▶ _WHAT NEEDS TO BE DONE_
Write out all the data below exactly.

▶ _RECORDS FOR THE TASK_
####################
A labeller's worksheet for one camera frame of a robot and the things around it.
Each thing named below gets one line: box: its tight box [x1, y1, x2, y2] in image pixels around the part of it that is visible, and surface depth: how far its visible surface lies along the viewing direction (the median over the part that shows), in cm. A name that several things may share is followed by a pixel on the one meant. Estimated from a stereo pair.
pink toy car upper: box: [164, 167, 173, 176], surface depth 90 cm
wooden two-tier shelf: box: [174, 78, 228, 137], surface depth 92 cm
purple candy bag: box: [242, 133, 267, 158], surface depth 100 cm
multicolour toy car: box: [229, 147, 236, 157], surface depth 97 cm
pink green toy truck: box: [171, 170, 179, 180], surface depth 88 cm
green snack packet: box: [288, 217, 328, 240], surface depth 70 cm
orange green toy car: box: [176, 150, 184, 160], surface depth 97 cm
####################
▶ _RESPONSE TO THIS EXERCISE_
A labeller's worksheet for one camera frame of a robot and the things around it.
Each thing named below gets one line: box: its tight box [x1, y1, x2, y2] in image pixels around the part of it that is visible, and surface depth: how far its visible surface lies along the viewing direction (the median over the part that shows), in cm. A name that several things may share is followed by a pixel on the one meant. Estimated from a stereo pair.
pink toy car upper: box: [164, 167, 173, 176], surface depth 90 cm
wooden two-tier shelf: box: [174, 78, 228, 137], surface depth 92 cm
purple candy bag: box: [242, 133, 267, 158], surface depth 100 cm
multicolour toy car: box: [229, 147, 236, 157], surface depth 97 cm
pink green toy truck: box: [171, 170, 179, 180], surface depth 88 cm
green snack packet: box: [288, 217, 328, 240], surface depth 70 cm
orange green toy car: box: [176, 150, 184, 160], surface depth 97 cm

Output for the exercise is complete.